Stored records:

- - - - - - -

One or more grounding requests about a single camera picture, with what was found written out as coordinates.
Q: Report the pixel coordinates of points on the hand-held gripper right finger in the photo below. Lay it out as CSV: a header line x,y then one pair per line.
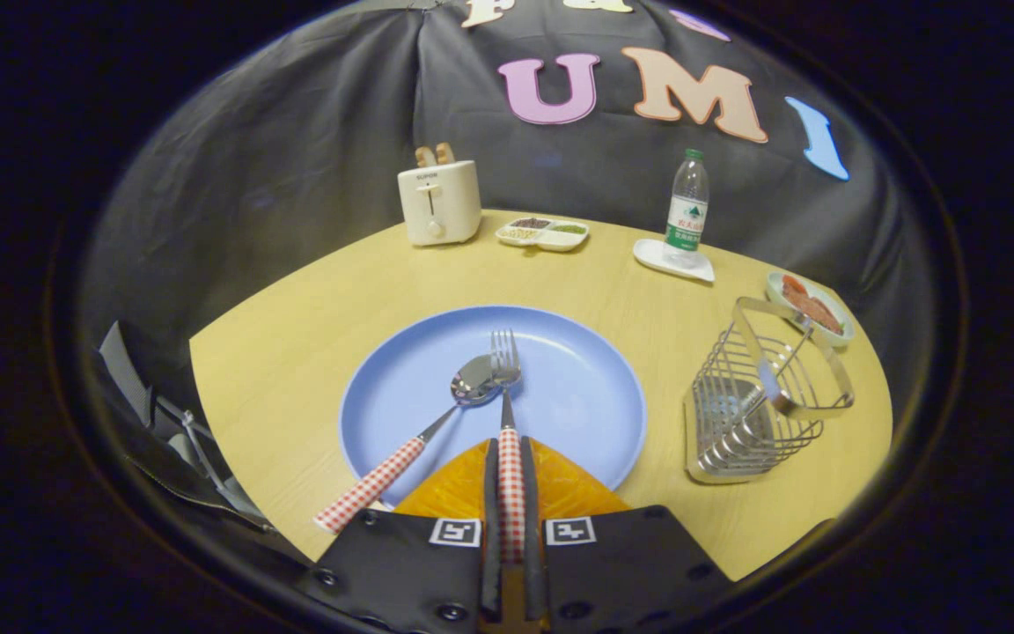
x,y
532,528

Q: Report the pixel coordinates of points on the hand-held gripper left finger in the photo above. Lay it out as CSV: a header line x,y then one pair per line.
x,y
490,528

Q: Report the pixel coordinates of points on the blue round plate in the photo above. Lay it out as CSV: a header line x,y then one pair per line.
x,y
577,396

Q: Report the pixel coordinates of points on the white divided condiment dish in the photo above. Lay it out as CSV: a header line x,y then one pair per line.
x,y
542,232

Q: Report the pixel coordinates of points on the white rectangular coaster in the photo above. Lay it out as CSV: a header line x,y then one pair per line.
x,y
655,255

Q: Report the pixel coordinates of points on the white toaster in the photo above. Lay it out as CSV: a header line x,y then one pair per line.
x,y
438,204

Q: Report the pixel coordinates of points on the clear plastic water bottle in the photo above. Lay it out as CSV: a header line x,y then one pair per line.
x,y
687,211

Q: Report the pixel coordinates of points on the small plate with red food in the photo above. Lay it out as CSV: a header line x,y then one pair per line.
x,y
811,306

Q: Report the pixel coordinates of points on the bread slices in toaster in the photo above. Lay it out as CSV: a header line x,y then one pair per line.
x,y
435,155

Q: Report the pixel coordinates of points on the black backdrop cloth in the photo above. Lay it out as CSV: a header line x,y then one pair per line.
x,y
296,158

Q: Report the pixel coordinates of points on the grey folding chair frame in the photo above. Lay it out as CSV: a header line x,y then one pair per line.
x,y
172,423

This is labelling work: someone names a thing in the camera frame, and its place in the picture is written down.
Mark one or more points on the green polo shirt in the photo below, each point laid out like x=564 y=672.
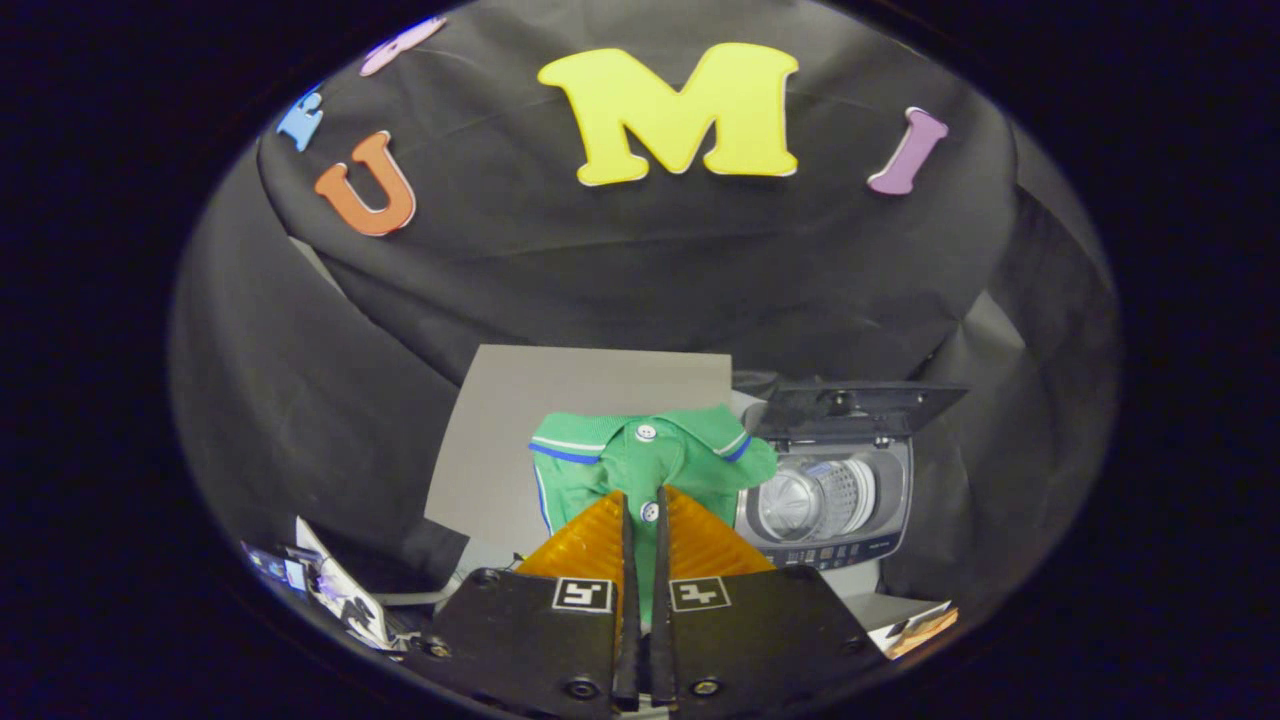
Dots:
x=680 y=460

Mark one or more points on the white printed paper clutter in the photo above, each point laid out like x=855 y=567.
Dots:
x=345 y=600

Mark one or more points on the grey flat board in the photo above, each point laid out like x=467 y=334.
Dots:
x=520 y=420

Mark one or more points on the brown and white paper item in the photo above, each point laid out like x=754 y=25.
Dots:
x=915 y=630

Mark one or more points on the grey washing machine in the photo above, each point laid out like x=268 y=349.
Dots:
x=885 y=500

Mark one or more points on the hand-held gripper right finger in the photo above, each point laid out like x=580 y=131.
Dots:
x=760 y=640

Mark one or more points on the black backdrop cloth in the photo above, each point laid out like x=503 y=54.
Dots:
x=600 y=260

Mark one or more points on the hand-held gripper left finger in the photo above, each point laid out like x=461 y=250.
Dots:
x=520 y=640

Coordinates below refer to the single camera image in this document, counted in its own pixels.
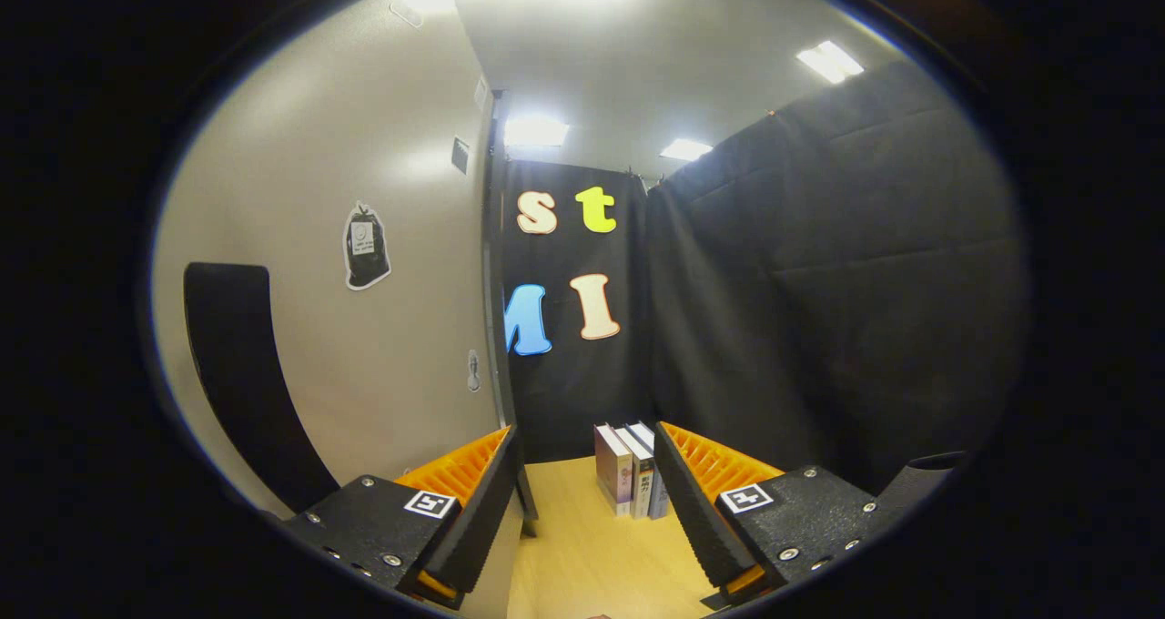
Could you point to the small ceiling light panel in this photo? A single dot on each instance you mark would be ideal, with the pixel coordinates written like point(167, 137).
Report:
point(684, 149)
point(535, 130)

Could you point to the double strip ceiling light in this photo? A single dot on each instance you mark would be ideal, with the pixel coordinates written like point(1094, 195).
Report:
point(829, 61)

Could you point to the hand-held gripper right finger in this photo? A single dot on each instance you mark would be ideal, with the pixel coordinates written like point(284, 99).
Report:
point(696, 519)

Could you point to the dark grey cabinet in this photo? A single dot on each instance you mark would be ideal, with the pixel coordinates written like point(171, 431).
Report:
point(527, 510)

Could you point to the beige cabinet door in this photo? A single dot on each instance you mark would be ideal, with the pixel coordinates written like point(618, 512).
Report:
point(410, 328)

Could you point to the grey blue book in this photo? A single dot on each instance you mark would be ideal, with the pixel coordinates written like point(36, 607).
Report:
point(661, 501)

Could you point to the black backdrop cloth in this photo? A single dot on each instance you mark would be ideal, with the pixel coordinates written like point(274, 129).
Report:
point(819, 282)

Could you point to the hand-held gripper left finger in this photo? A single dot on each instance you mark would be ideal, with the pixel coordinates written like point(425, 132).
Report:
point(482, 510)

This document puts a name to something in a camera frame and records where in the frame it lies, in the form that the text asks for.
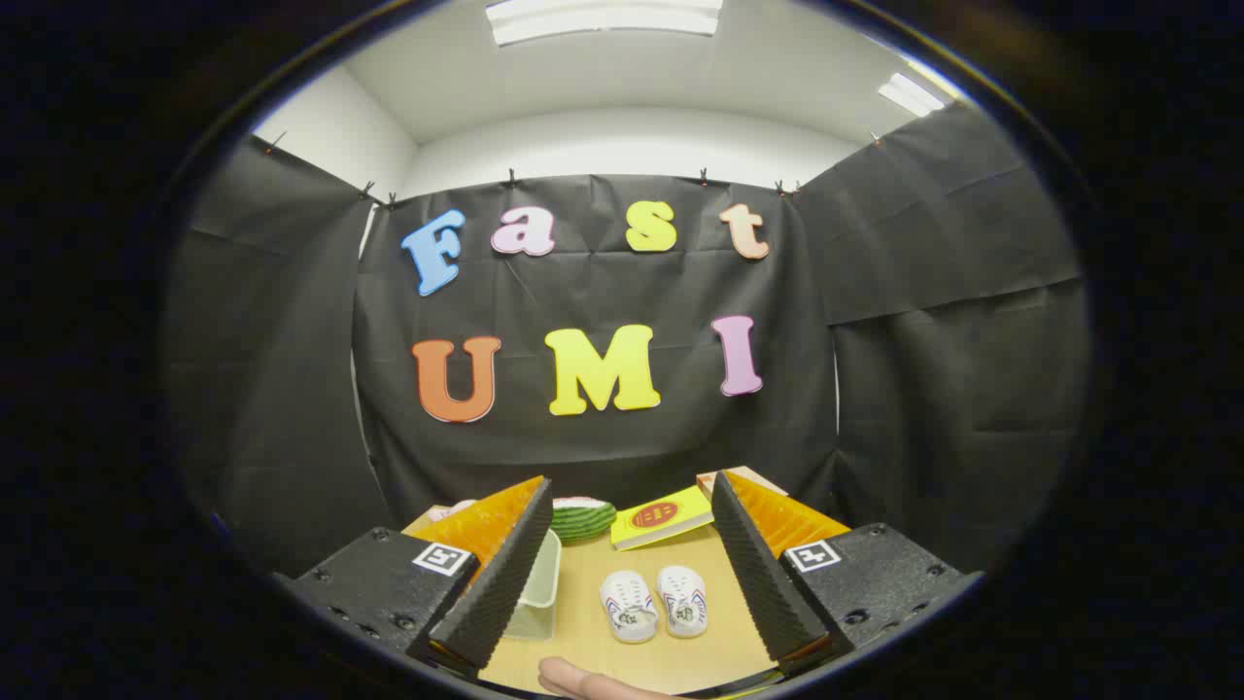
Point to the small ceiling light panel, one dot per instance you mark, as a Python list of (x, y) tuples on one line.
[(911, 94)]

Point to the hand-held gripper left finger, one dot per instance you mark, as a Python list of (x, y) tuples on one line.
[(496, 583)]

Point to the beige book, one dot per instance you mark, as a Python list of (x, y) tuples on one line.
[(748, 476)]

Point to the watermelon slice plush toy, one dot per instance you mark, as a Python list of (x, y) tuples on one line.
[(583, 522)]

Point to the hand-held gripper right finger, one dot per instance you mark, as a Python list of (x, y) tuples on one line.
[(763, 583)]

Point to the large ceiling light panel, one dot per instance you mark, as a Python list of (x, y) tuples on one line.
[(603, 19)]

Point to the yellow book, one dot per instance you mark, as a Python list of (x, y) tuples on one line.
[(661, 517)]

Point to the white shoe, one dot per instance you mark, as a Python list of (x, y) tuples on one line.
[(682, 591), (627, 595)]

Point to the beige fabric storage box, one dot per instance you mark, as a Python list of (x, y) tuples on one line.
[(540, 595)]

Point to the pink green plush toy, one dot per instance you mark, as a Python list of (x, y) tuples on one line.
[(457, 507)]

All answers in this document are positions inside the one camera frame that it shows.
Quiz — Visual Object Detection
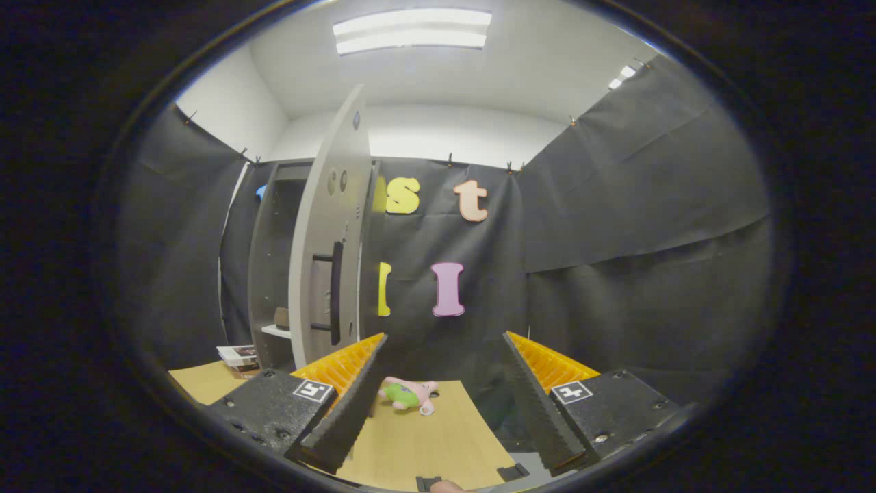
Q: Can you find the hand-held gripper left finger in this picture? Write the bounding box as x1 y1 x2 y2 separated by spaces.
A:
205 333 389 475

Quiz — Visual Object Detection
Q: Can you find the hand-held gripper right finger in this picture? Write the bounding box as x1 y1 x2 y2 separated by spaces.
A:
503 331 682 478

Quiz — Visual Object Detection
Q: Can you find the black door handle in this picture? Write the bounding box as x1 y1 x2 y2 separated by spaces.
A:
311 240 344 346

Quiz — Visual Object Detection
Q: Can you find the dark grey shoe cabinet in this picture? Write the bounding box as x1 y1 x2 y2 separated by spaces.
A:
248 159 381 374

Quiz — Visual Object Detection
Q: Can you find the pink and green plush toy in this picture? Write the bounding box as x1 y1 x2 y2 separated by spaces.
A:
380 377 439 416

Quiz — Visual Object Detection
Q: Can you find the printed booklet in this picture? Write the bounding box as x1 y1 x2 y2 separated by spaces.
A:
216 344 261 379

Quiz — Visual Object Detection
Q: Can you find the black backdrop cloth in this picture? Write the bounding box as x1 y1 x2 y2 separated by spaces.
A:
120 55 774 439

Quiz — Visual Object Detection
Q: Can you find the large ceiling light panel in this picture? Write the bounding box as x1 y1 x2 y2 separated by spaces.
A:
333 8 493 55

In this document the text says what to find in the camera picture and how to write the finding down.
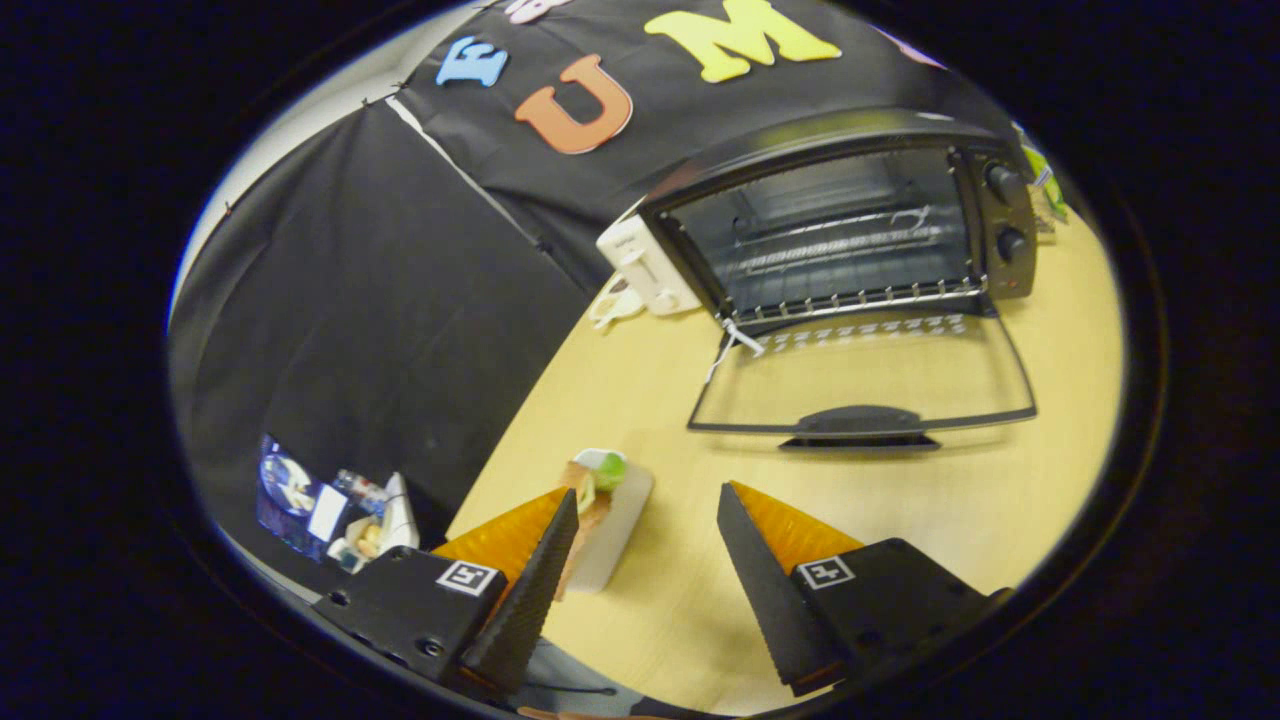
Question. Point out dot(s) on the small white dish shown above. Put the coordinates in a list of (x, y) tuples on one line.
[(612, 305)]

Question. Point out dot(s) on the white cardboard box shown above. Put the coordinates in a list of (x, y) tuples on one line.
[(402, 515)]

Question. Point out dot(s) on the white pop-up toaster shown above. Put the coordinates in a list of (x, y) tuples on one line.
[(645, 265)]

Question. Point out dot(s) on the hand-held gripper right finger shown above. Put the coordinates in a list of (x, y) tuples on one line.
[(770, 600)]

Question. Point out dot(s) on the toast sandwich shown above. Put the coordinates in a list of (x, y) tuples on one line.
[(597, 500)]

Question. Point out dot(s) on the green label bottle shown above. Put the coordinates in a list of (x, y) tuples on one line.
[(1045, 185)]

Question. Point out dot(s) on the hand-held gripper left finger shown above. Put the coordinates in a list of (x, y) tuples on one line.
[(530, 610)]

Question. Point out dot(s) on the blue printed packet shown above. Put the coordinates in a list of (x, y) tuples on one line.
[(290, 495)]

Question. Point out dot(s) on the white rectangular plate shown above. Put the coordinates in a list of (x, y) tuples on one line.
[(622, 540)]

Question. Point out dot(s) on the black toaster oven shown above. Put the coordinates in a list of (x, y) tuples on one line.
[(1008, 215)]

- - - - - - -

• What the task requires:
Drop the images; return the entries above exactly as they appear.

• Task response:
One or more grounding requests about a single camera picture, with what was found written out as coordinates.
Q: Report the pixel coordinates of points on the hand-held gripper right finger in the photo below. Lay it out as CSV: a header line x,y then one pair per line.
x,y
532,528

Q: Report the pixel coordinates of points on the hand-held gripper left finger in the photo above. Lay it out as CSV: a header line x,y then one pair per line.
x,y
490,528

Q: Report the pixel coordinates of points on the blue round plate in the photo above. Lay it out as CSV: a header line x,y then one pair per line.
x,y
577,396

Q: Report the pixel coordinates of points on the white divided condiment dish in the photo above. Lay it out as CSV: a header line x,y then one pair per line.
x,y
542,232

Q: Report the pixel coordinates of points on the white rectangular coaster in the photo above. Lay it out as CSV: a header line x,y then one pair per line.
x,y
655,255

Q: Report the pixel coordinates of points on the white toaster in the photo above. Lay it out as CSV: a header line x,y then one pair per line.
x,y
438,204

Q: Report the pixel coordinates of points on the clear plastic water bottle in the photo above. Lay it out as CSV: a header line x,y then one pair per line.
x,y
687,211

Q: Report the pixel coordinates of points on the small plate with red food in the photo above. Lay it out as CSV: a header line x,y then one pair per line.
x,y
811,306

Q: Report the pixel coordinates of points on the bread slices in toaster in the photo above. Lay it out as CSV: a header line x,y then one pair per line.
x,y
435,155

Q: Report the pixel coordinates of points on the black backdrop cloth in the photo above. Lay it out as CSV: a header line x,y then one pair per line.
x,y
296,158

Q: Report the pixel coordinates of points on the grey folding chair frame in the photo above. Lay it out as CSV: a header line x,y then one pair per line.
x,y
172,423

This is labelling work: someone names a thing in the camera frame, and its place in the picture is written down.
Mark one or more points on the green polo shirt in the photo below, each point laid out like x=564 y=672.
Dots:
x=680 y=460

Mark one or more points on the white printed paper clutter in the photo above, each point laid out like x=855 y=567.
Dots:
x=345 y=600

Mark one or more points on the grey flat board in the photo above, each point laid out like x=467 y=334.
Dots:
x=520 y=420

Mark one or more points on the brown and white paper item in the photo above, each point laid out like x=754 y=25.
Dots:
x=915 y=630

Mark one or more points on the grey washing machine in the photo above, each point laid out like x=268 y=349.
Dots:
x=885 y=500

Mark one or more points on the hand-held gripper right finger in the photo above, each point laid out like x=580 y=131.
Dots:
x=760 y=640

Mark one or more points on the black backdrop cloth in the photo above, each point laid out like x=503 y=54.
Dots:
x=600 y=260

Mark one or more points on the hand-held gripper left finger in the photo above, each point laid out like x=461 y=250.
Dots:
x=520 y=640

Coordinates below refer to the single camera image in this document, counted in its own pixels.
Could you point to the small ceiling light panel in this photo? A single dot on each instance you mark would be ideal, with the pixel coordinates written like point(167, 137).
Report:
point(684, 149)
point(535, 130)

Could you point to the double strip ceiling light in this photo? A single dot on each instance you mark would be ideal, with the pixel coordinates written like point(1094, 195).
Report:
point(829, 61)

Could you point to the hand-held gripper right finger in this photo? A single dot on each instance you mark would be ideal, with the pixel coordinates written like point(284, 99).
Report:
point(696, 519)

Could you point to the dark grey cabinet in this photo? A single dot on each instance you mark would be ideal, with the pixel coordinates written like point(171, 431).
Report:
point(527, 510)

Could you point to the beige cabinet door in this photo? A single dot on each instance you mark would be ideal, with the pixel coordinates written like point(618, 512).
Report:
point(410, 328)

Could you point to the grey blue book in this photo? A single dot on each instance you mark would be ideal, with the pixel coordinates written like point(36, 607).
Report:
point(661, 501)

Could you point to the black backdrop cloth in this photo? A single dot on each instance you mark would be ideal, with the pixel coordinates written like point(274, 129).
Report:
point(819, 282)

Could you point to the hand-held gripper left finger in this photo? A single dot on each instance you mark would be ideal, with the pixel coordinates written like point(425, 132).
Report:
point(482, 510)

This document puts a name to something in a camera frame and records where in the frame it lies, in the form that the text asks for.
Point to the small ceiling light panel, one dot per instance you mark, as a Python list of (x, y) tuples on one line.
[(911, 94)]

Point to the hand-held gripper left finger, one dot per instance you mark, as a Python list of (x, y) tuples on one line.
[(496, 583)]

Point to the beige book, one dot per instance you mark, as a Python list of (x, y) tuples on one line.
[(748, 476)]

Point to the watermelon slice plush toy, one dot per instance you mark, as a Python list of (x, y) tuples on one line.
[(583, 522)]

Point to the hand-held gripper right finger, one dot per instance you mark, as a Python list of (x, y) tuples on one line.
[(763, 583)]

Point to the large ceiling light panel, one dot per instance you mark, as a Python list of (x, y) tuples on one line.
[(603, 19)]

Point to the yellow book, one dot per instance you mark, as a Python list of (x, y) tuples on one line.
[(661, 517)]

Point to the white shoe, one dot per instance you mark, as a Python list of (x, y) tuples on one line.
[(682, 591), (627, 595)]

Point to the beige fabric storage box, one dot per instance you mark, as a Python list of (x, y) tuples on one line.
[(540, 595)]

Point to the pink green plush toy, one dot per instance you mark, as a Python list of (x, y) tuples on one line.
[(457, 507)]

All answers in this document are positions inside the one camera frame that it shows.
Quiz — Visual Object Detection
Q: Can you find the hand-held gripper left finger in this picture? Write the bounding box as x1 y1 x2 y2 separated by spaces.
A:
205 333 389 475

Quiz — Visual Object Detection
Q: Can you find the hand-held gripper right finger in this picture? Write the bounding box as x1 y1 x2 y2 separated by spaces.
A:
503 331 682 478

Quiz — Visual Object Detection
Q: Can you find the black door handle in this picture? Write the bounding box as x1 y1 x2 y2 separated by spaces.
A:
311 240 344 346

Quiz — Visual Object Detection
Q: Can you find the dark grey shoe cabinet in this picture? Write the bounding box as x1 y1 x2 y2 separated by spaces.
A:
248 159 381 374

Quiz — Visual Object Detection
Q: Can you find the pink and green plush toy in this picture? Write the bounding box as x1 y1 x2 y2 separated by spaces.
A:
380 377 439 416

Quiz — Visual Object Detection
Q: Can you find the printed booklet in this picture? Write the bounding box as x1 y1 x2 y2 separated by spaces.
A:
216 344 261 379

Quiz — Visual Object Detection
Q: Can you find the black backdrop cloth in this picture? Write the bounding box as x1 y1 x2 y2 separated by spaces.
A:
120 55 774 439

Quiz — Visual Object Detection
Q: Can you find the large ceiling light panel in this picture? Write the bounding box as x1 y1 x2 y2 separated by spaces.
A:
333 8 493 55

In this document the text says what to find in the camera picture and how to write the finding down.
Question. Point out dot(s) on the small white dish shown above. Put the coordinates in a list of (x, y) tuples on one line.
[(612, 305)]

Question. Point out dot(s) on the white cardboard box shown above. Put the coordinates in a list of (x, y) tuples on one line.
[(402, 515)]

Question. Point out dot(s) on the white pop-up toaster shown above. Put the coordinates in a list of (x, y) tuples on one line.
[(645, 265)]

Question. Point out dot(s) on the hand-held gripper right finger shown above. Put the coordinates in a list of (x, y) tuples on one line.
[(770, 600)]

Question. Point out dot(s) on the toast sandwich shown above. Put the coordinates in a list of (x, y) tuples on one line.
[(597, 500)]

Question. Point out dot(s) on the green label bottle shown above. Put the coordinates in a list of (x, y) tuples on one line.
[(1045, 185)]

Question. Point out dot(s) on the hand-held gripper left finger shown above. Put the coordinates in a list of (x, y) tuples on one line.
[(530, 610)]

Question. Point out dot(s) on the blue printed packet shown above. Put the coordinates in a list of (x, y) tuples on one line.
[(290, 495)]

Question. Point out dot(s) on the white rectangular plate shown above. Put the coordinates in a list of (x, y) tuples on one line.
[(622, 540)]

Question. Point out dot(s) on the black toaster oven shown above. Put the coordinates in a list of (x, y) tuples on one line.
[(1008, 215)]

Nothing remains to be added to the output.